🤖 AI Summary
Current user studies on eXplainable Recommender Systems (XRS) suffer from insufficient user representativeness and inconsistent reporting of demographic data, severely limiting result generalizability and reproducibility. To address this, we systematically reviewed 124 XRS user studies, conducting meta-analysis, user characteristic coding, and cross-study consistency assessment. Our large-scale empirical analysis reveals that over 70% of studies rely predominantly on non-representative participants—especially students—while only 12% fully report essential demographic variables (e.g., age, gender, domain expertise, cultural background). Based on these findings, we propose a novel evaluation framework that balances inclusivity and reproducibility. It comprises a standardized reporting checklist and evidence-informed diversity recruitment guidelines.
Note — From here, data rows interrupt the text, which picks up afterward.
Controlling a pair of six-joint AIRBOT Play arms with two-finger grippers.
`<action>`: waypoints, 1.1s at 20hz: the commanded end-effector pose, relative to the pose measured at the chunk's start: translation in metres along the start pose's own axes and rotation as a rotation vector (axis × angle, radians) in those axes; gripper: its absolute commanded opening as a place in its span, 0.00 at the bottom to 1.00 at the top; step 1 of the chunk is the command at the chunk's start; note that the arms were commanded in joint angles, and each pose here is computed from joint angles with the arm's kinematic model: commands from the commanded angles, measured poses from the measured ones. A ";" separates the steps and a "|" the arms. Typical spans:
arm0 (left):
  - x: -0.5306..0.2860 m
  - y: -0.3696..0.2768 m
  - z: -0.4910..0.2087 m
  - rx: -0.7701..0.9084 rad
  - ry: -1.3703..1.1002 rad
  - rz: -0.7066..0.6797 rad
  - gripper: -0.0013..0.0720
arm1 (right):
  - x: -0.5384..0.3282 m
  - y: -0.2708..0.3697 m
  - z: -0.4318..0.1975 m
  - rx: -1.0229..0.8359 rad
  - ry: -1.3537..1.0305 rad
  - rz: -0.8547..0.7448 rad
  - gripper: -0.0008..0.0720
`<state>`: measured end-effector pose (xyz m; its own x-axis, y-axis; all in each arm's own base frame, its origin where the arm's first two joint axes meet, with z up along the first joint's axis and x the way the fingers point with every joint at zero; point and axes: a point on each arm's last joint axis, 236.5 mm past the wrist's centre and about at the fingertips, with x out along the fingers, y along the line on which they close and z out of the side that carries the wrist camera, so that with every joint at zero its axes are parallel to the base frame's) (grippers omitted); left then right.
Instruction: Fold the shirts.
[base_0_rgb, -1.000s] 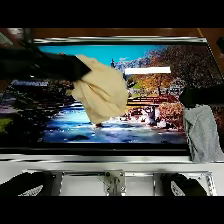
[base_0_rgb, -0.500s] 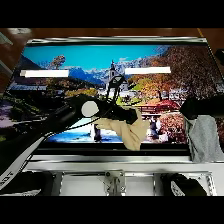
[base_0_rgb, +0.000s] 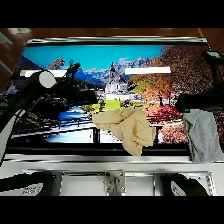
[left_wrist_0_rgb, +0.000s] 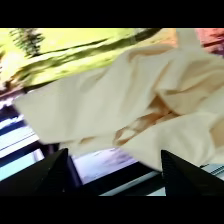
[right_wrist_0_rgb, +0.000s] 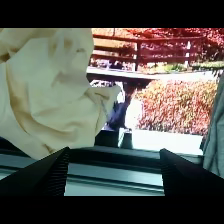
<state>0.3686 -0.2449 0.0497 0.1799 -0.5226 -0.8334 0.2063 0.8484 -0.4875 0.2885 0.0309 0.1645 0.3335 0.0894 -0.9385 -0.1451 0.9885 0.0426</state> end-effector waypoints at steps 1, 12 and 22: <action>0.001 0.077 -0.051 -0.162 0.170 0.047 0.94 | 0.026 -0.017 0.011 -0.030 0.044 -0.055 0.95; 0.115 0.071 -0.044 -0.404 0.060 -0.127 0.93 | 0.066 -0.027 0.019 -0.025 0.131 -0.072 0.95; 0.122 0.060 -0.032 -0.374 0.043 -0.173 0.07 | 0.085 -0.054 -0.034 0.049 0.305 -0.011 0.95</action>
<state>0.3671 -0.2507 -0.0974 0.1213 -0.6496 -0.7505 -0.1817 0.7288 -0.6602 0.3179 -0.0039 0.0923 0.1496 0.0074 -0.9887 -0.1247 0.9921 -0.0115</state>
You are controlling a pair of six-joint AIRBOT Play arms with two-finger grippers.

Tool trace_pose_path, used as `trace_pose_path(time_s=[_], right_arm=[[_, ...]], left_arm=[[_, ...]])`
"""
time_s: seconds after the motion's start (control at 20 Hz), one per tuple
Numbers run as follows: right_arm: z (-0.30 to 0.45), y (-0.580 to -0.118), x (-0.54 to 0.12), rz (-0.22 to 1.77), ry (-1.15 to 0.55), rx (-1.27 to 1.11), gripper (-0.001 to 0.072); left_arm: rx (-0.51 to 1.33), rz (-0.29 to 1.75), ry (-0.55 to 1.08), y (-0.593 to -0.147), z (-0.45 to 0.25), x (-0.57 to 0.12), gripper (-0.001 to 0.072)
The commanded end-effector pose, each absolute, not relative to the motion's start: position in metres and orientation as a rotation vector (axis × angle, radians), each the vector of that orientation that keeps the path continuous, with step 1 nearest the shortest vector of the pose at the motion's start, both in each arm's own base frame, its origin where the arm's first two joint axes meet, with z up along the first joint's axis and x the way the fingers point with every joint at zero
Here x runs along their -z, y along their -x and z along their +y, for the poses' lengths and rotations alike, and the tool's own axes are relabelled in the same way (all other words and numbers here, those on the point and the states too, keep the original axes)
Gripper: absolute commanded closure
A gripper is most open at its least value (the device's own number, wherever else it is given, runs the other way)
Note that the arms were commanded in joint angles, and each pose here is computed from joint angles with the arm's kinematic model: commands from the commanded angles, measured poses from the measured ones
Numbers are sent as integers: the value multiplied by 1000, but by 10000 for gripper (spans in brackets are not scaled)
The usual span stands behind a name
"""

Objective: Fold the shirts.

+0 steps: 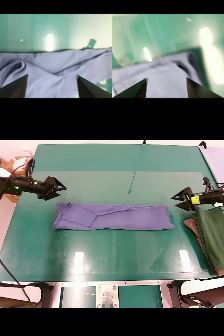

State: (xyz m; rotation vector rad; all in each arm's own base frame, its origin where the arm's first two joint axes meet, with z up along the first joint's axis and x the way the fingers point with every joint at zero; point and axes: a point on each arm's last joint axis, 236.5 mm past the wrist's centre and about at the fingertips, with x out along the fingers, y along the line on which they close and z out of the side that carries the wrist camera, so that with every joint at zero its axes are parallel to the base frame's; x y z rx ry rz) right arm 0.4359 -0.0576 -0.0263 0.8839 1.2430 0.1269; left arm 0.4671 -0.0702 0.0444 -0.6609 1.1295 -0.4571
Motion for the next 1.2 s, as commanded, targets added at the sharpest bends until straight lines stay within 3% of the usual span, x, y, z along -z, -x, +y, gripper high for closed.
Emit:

This framework establishes a methodological benchmark and practical standard for rigorous, equitable, and replicable XRS evaluation.
📝 Abstract
Adding explanations to recommender systems is said to have multiple benefits, such as increasing user trust or system transparency. Previous work from other application areas suggests that specific user characteristics impact the users' perception of the explanation. However, we rarely find this type of evaluation for recommender systems explanations. This paper addresses this gap by surveying 124 papers in which recommender systems explanations were evaluated in user studies. We analyzed their participant descriptions and study results where the impact of user characteristics on the explanation effects was measured. Our findings suggest that the results from the surveyed studies predominantly cover specific users who do not necessarily represent the users of recommender systems in the evaluation domain. This may seriously hamper the generalizability of any insights we may gain from current studies on explanations in recommender systems. We further find inconsistencies in the data reporting, which impacts the reproducibility of the reported results. Hence, we recommend actions to move toward a more inclusive and reproducible evaluation.